L’histoire s’est répétée lors des précédents cycles électoraux et il y a fort à parier qu’elle se répète avec le processus électoral en cours. Depuis la désignation de l’abbé Apollinaire  Malumalu, précurseur et concepteur de l’architecture électorale de la RDC, les choses se déroulent toujours de la même manière. Ce qui arriva au moment de sa désignation, de celle de ses successeurs Daniel Ngoyi Mulunda et Corneille Nangaa ou de  Ronsard Malonda, est en train d’arriver aujourd’hui.  Les mêmes causes produisant les mêmes effets, si en 2006, 2011 et 2018 les élections ont été qualifiées de chaotiques, on se demande si ce ne sera pas pareil en 2023. Entretemps, avec du temps perdu, l’impératif du respect du délai constitutionnel des scrutins devient illusoire.

Plusieurs réformes pour rien

C’est après chaque processus électoral que la question de la réforme refait surface, même si les mêmes tares subsistent. Présentant devant les élus du peuple le 9 avril 2021 le rapport général du processus électoral, Corneille Nangaa avait déclaré ce qui suit au sujet de la réforme électorale : « Tout le monde parle aujourd’hui de réformes électorales. Mais il n’est pas évident que tous ceux qui en parlent en aient la même compréhension ». Le président sortant de la CENI a évidemment raison.

On a beauprocéder au changement de président de la centrale-électorale ou  réviser la loi sur la CENI et la loi électorale,  on est encore loin de sortir de l’ornière.
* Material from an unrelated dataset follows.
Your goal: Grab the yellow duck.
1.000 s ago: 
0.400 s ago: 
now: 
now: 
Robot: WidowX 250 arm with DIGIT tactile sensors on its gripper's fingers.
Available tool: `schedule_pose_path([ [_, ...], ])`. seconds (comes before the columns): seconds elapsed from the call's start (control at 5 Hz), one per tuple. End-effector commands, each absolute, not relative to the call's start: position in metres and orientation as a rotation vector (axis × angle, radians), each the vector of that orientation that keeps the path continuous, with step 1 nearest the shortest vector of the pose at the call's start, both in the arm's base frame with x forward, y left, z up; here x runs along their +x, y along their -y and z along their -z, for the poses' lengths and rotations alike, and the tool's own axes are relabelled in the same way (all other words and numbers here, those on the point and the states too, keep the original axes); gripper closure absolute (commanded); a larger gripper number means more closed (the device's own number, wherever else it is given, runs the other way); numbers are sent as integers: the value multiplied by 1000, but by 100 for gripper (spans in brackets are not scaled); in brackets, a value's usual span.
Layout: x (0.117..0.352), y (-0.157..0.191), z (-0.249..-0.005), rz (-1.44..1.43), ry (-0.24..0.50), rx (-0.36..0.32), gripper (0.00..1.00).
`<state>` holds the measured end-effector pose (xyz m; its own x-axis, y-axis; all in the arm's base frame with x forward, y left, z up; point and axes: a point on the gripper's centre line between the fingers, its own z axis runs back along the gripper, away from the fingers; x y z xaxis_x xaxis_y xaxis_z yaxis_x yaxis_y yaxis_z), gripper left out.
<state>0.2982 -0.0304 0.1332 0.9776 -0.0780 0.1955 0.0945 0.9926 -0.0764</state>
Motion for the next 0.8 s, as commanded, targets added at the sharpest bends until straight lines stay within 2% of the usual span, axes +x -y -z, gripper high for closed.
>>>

Les velléités de la caporalisation de la CENI subsistent toujours. Du coup, les faiblesses relevées lors des cycles électoraux passés reviennent toujours.

La problématique de la caporalisation de la CENI

Corneille Nangaa et d’autres acteurs politiques ont recommandé la désignation des personnalités indépendantes, mais la démarche reste une équation difficile à résoudre tant les « désignateurs » sont eux-mêmes divisés.   Pour sa part, le Groupe d’étude sur le Congo (GEC) pense qu’au-delà de la désignation des personnalités indépendantes,  le président de la République devrait insuffler la dynamique de réforme du processus électoral ou avoir la volonté d’agir en ce sens. En tant que garant du bon fonctionnement des institutions, le président Félix Antoine Tshisekedi n’a pas à faire litière de la question.
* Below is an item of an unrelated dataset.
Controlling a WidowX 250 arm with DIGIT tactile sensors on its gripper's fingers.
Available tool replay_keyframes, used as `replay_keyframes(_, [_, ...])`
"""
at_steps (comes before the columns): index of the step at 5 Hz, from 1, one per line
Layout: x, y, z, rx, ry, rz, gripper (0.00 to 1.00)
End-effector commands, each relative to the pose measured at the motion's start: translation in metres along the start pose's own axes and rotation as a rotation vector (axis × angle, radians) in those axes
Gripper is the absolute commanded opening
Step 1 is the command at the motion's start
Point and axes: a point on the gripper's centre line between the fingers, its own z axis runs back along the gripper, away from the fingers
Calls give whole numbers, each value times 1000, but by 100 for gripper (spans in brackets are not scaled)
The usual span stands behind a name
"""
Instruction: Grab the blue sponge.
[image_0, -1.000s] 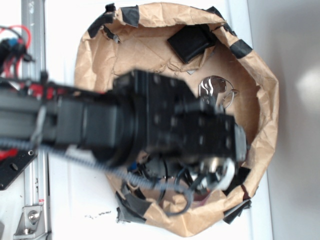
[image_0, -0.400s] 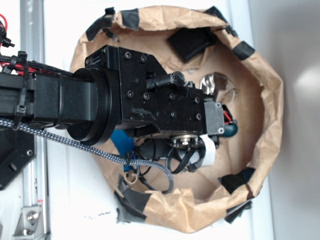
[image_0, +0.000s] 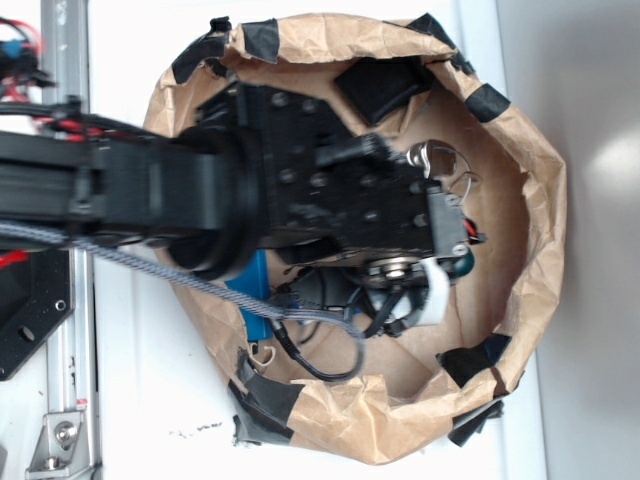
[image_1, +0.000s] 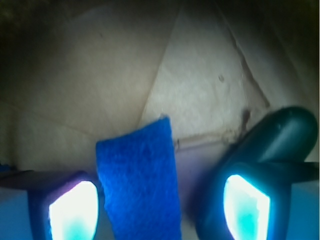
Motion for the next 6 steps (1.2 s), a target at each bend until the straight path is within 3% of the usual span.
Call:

Même, comme l’a suggéré la plateforme Lamuka dans sa proposition de loi, constituer le  bureau de la centrale électorale uniquement avec des membres de la société civile ne résoudra pas le problème. Aussi longtemps que la société civile elle-même sera politisée, la CENI sera toujours caporalisée. Il est ainsi difficile de ne pas transformer la désignation des membres de la CENI  et de son président en un lieu de conquête ou de conservation du pouvoir.

L’impossible dépolitisation de la CENI

Au début de chaque processus électoral, il y a toujours une controverse autour de la dépolitisation de la CENI. Cependant, une fois le projet de loi sur la CENI analysé et adopté par les  députés nationaux, on ne  voit finalement pas le travail de dépolitisation abattu. Encore que certains scientifiques-politiques ne croient même pas que ce soit possible. Tel est le cas du professeur André Mbata, député national de l’Union pour la démocratie et le progrès social (UDPS) et président de la commission PAJ de la chambre basse du Parlement, qui estime impossible  la dépolitisation de la CENI.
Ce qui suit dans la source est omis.